FRANKFORT, Ky. — Governor Andy Beshear wants Attorney General Daniel Cameron to publish as much information as he can about the Breonna Taylor investigation.

“Everyone can and should be informed, and those that are currently feeling frustration, feeling hurt, they deserve to know more,” Beshear said. “I trust Kentuckians. They deserve to see the facts for themselves, and I believe that the ability to process those facts helps everybody.”

The comments follow a Jefferson County grand jury’s decision to only indict one of three Louisville Metro Police Department officers involved in the death of Taylor on March 13.

Former detective Brett Hankison faces three felony charges of wanton endangerment for shots he fired into a neighboring apartment while officers executed a warrant at Taylor’s apartment.

The other officers, Sgt. Jonathan Mattingly and detective Myles Cosgrove were not charged.

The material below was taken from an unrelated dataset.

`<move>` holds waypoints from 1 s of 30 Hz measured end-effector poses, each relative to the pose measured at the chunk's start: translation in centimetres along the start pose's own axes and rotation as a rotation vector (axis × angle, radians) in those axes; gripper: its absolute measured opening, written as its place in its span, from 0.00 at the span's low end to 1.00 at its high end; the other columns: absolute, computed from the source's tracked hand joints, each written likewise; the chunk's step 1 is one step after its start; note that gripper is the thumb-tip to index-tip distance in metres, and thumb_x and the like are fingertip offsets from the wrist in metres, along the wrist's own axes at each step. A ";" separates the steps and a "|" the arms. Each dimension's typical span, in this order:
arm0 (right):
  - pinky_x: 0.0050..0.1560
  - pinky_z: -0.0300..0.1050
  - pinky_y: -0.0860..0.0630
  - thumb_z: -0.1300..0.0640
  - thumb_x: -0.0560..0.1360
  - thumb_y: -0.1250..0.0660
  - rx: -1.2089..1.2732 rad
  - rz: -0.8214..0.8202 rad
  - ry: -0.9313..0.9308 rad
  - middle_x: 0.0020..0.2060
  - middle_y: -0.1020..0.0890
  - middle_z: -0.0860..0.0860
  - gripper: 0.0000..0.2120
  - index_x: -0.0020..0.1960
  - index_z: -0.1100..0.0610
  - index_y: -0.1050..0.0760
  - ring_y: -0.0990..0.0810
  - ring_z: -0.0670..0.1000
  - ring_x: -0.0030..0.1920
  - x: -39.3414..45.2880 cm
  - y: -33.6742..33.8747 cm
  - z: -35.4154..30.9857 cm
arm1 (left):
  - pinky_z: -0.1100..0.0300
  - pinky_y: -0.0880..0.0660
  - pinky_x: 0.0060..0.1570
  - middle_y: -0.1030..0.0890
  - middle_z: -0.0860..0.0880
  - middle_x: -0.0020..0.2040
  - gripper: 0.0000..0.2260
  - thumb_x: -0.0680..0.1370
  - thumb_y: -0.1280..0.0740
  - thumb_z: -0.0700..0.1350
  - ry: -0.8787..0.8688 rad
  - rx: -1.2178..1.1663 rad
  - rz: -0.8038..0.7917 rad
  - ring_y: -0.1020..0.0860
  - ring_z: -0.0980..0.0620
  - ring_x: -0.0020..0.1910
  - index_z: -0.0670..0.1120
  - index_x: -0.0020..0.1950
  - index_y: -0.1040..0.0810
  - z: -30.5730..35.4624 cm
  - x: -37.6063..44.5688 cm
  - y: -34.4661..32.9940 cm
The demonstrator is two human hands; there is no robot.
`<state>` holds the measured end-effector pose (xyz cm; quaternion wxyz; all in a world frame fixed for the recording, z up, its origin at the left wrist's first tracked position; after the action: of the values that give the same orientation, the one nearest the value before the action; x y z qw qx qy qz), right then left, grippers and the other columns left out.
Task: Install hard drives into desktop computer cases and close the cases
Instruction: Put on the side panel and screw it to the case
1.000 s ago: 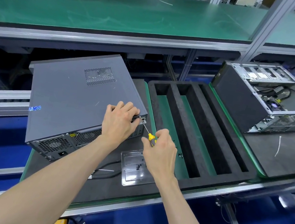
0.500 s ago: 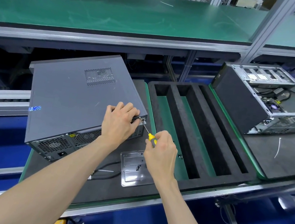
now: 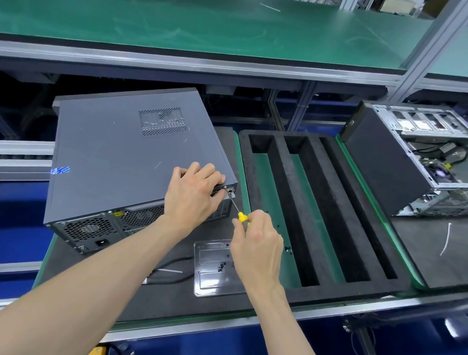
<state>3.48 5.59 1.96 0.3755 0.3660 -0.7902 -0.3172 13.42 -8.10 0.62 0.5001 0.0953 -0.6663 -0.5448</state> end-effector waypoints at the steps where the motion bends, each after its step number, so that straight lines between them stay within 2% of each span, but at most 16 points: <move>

Cameron has no plans to publish his investigative files, according to spokeswoman Elizabeth Kuhn.

“We appreciate Governor Beshear’s team providing assistance to our office and the Commonwealth over the last few days in preparation for today’s announcement,” Kuhn said. “However, releasing that information now would compromise the federal investigation and violate a prosecutor’s ethical duties.”

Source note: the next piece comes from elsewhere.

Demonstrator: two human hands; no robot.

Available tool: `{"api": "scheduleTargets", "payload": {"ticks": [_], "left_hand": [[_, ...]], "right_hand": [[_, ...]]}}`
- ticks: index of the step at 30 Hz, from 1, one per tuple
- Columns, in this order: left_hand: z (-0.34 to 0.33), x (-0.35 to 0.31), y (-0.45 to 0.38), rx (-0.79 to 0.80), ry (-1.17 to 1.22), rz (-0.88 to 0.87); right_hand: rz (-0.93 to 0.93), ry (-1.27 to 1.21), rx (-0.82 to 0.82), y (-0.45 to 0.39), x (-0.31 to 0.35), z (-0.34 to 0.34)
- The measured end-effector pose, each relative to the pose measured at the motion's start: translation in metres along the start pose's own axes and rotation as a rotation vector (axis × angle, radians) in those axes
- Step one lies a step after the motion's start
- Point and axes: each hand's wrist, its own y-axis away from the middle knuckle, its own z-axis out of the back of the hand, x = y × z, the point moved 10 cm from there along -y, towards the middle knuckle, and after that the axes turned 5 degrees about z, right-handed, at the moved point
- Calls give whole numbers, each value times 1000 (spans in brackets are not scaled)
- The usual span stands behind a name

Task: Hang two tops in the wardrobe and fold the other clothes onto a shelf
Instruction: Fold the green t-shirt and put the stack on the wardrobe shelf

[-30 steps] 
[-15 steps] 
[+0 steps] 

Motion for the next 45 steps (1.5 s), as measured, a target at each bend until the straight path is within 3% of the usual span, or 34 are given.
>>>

The FBI is conducting its own investigation of Taylor’s death to determine if federal charges are warranted.

Beshear made the comments just hours after the grand jury returned an indictment against Hankison and Cameron had a press conference of his own to discuss the case.

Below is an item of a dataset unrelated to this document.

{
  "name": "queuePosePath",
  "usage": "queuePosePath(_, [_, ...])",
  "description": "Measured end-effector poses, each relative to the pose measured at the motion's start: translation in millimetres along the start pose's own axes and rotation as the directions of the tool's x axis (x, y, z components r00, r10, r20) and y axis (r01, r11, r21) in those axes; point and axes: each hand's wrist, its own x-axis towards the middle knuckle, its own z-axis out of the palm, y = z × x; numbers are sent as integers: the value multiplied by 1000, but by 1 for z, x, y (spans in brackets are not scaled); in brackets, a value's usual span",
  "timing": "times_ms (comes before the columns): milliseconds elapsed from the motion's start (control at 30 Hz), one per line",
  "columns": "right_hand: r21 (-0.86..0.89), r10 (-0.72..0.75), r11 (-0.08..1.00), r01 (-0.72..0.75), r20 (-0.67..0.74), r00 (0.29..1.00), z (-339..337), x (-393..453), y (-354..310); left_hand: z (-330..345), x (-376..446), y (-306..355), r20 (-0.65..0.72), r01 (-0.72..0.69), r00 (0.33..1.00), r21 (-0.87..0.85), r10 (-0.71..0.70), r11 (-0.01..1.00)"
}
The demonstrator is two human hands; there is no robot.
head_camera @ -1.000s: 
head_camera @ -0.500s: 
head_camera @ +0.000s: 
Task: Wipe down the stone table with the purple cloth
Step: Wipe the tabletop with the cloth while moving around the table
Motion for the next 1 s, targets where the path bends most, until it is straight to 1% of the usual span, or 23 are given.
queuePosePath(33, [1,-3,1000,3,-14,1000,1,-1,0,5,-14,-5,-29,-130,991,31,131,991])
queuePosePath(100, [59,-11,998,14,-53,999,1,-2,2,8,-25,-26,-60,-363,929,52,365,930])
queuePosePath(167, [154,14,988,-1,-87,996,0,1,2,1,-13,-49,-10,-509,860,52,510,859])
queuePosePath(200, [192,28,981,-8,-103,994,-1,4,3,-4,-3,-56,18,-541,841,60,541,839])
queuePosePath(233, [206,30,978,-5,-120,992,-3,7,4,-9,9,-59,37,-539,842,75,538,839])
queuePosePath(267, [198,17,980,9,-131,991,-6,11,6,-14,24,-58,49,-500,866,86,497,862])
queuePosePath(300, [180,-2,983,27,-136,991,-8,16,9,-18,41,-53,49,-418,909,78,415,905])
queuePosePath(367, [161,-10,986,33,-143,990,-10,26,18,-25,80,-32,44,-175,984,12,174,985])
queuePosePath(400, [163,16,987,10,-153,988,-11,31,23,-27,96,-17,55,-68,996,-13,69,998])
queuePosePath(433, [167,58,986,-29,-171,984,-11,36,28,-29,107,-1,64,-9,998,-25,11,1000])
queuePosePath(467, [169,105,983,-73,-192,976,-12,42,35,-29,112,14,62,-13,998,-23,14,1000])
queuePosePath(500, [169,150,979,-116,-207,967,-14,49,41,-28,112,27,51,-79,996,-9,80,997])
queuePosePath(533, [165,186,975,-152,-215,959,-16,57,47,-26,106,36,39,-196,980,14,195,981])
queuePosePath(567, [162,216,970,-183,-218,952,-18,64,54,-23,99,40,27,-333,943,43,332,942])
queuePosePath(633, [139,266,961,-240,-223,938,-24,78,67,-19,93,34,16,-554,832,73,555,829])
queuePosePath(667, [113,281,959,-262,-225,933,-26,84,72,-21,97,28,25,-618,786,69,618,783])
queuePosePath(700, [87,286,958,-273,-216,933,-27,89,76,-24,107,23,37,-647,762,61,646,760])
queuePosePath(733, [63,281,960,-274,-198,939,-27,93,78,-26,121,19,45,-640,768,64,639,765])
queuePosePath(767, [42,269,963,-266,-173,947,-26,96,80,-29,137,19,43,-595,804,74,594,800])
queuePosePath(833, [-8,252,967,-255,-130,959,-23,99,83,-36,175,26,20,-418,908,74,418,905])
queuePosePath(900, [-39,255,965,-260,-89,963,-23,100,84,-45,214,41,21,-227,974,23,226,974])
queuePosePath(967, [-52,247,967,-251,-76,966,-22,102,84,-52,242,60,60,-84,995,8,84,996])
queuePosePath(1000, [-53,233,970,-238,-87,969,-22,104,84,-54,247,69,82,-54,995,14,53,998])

Spectrum News 1 asked the Governor about where talks are at about a possible special session to deal with police reform. Beshear said talks are ongoing with lawmakers but they’re not ready yet.

“Any progress would have to be substantial. It can’t be window dressing,” Beshear said. “It can’t be done just to look like we are trying to do something. It has to mean that we are truly gonna move the commonwealth forward. I’m not into calling people here just for a show.”

State Rep. Charles Booker, D-Louisville, said he wants to see action on Breonna’s Law, a bill pre-filed by state Rep. Attica Scott, D-Louisville, to ban no-knock warrants, require the use of body cameras, and to create citizen review boards for police departments.

Booker also promoted a bill filed during the last legislative session by state Sen. Gerald Neal, D-Louisville, requiring lawmakers to study the impact proposals would have on racial groups.

“Dealing with racism at a structural level is going to require us to look at every single policy, every budgetary decision, so legislation like that would be an important step to where we are being intentional to rooting out our blind spots,” Booker said.